In a reimagining of a well-known horror movie, Anthony Miller (Russell Crowe), a celebrity whose career has been destroyed by booze, is cast as a priest to replace an actor who has inexplicably passed away. Miller’s daughter Lee (Ryan Simkins) is concerned that her father may have succumbed to demonic influence as his behaviour grows more and more erratic.
Joshua John Miller, director and co-writer, comes from a family of horror enthusiasts. He portrayed the young vampire in Near Dark as an actor. Furthermore, he is the son of actor-turned-playwright Jason Miller, who portrayed Father Karras in The Exorcist, which served as the clear inspiration for the film-within-a-film being recreated in The Exorcism. Compared to, instance, last year’s The Exorcist: Believer, this is obviously a more intimate (and unofficial) Exorcist add-on, with star Russell Crowe riffing on widely reported real-life struggles.

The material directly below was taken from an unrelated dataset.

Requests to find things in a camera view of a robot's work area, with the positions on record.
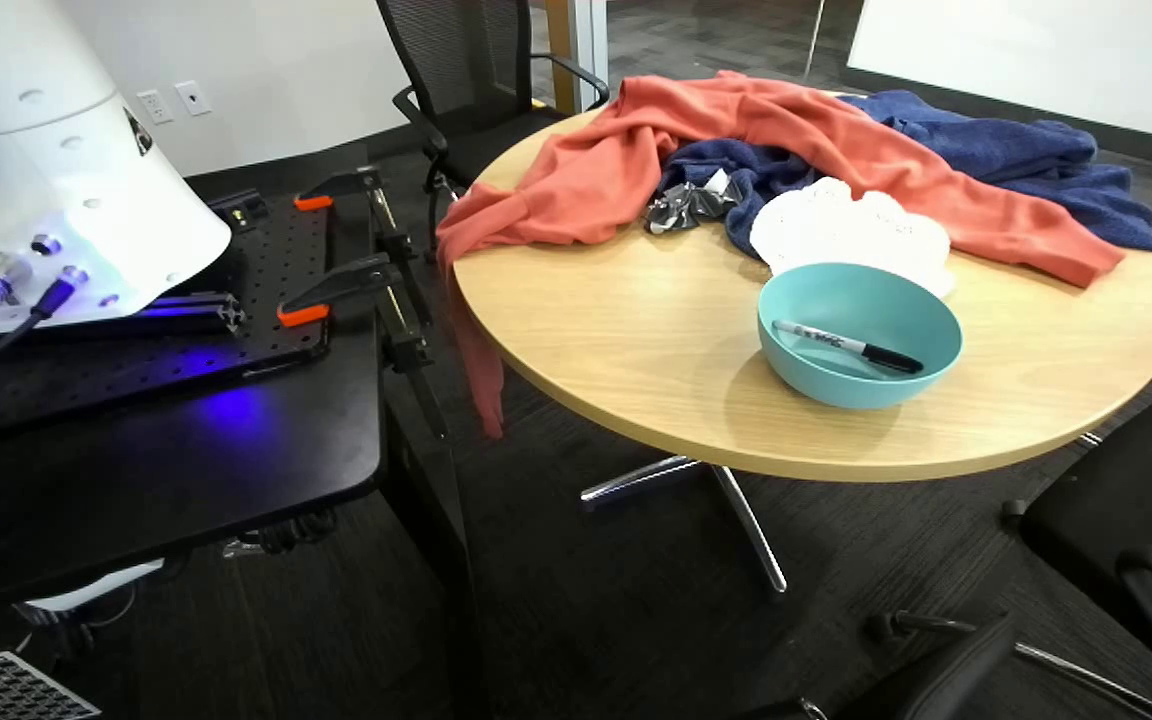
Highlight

The Exorcism is a horror movie with a low-key, noir vibe, but it’s also a drama about show business behind the scenes as much as it is a shocker. When demons in possession films want to destroy priests, director Peter (Adam Goldberg), such a serpent that you suspect the screenwriters have someone in mind, tries to pull a performance out of washed-up Anthony Miller (Crowe), spitting forth cruel, hurtful remarks meant to scar the psyche.

Russell Crowe is not so much scary as sorrowful.
The story’s demon-blighted house is represented by a multi-story house without a fourth wall on the studio level, where most of the action takes place. A pivotal scene is creatively set in “the cold room,” a makeshift bedroom set that was made in a cool, separate studio so that the actors’ breaths could be seen on screen (The Exorcist utilised one of these).
When the potential of Sam Worthington playing the lead is mentioned, he gleams with ambition. Chloe Bailey has a wonderful moment on set when Anthony is on the verge of a breakdown and she tries to console him despite her frightening, Regan-style possessee makeup. While this is going on, David Hyde Pierce plays a scary priest who serves as a technical advisor on site and is regrettably a living reminder of the torture Anthony endured as an altar boy (possibly adding too much anguish). Crowe continues the cycle’s lighter entry, The Pope’s Exorcist, but he goes deeper and is more sorrowful than frightful.
Although there are doubts about the film’s commitment to being a scary movie rather than an inside Hollywood drama, it does have one amazing jump scare as the character suddenly leaps out of an unexpected corner of the frame, just like in Exorcist III.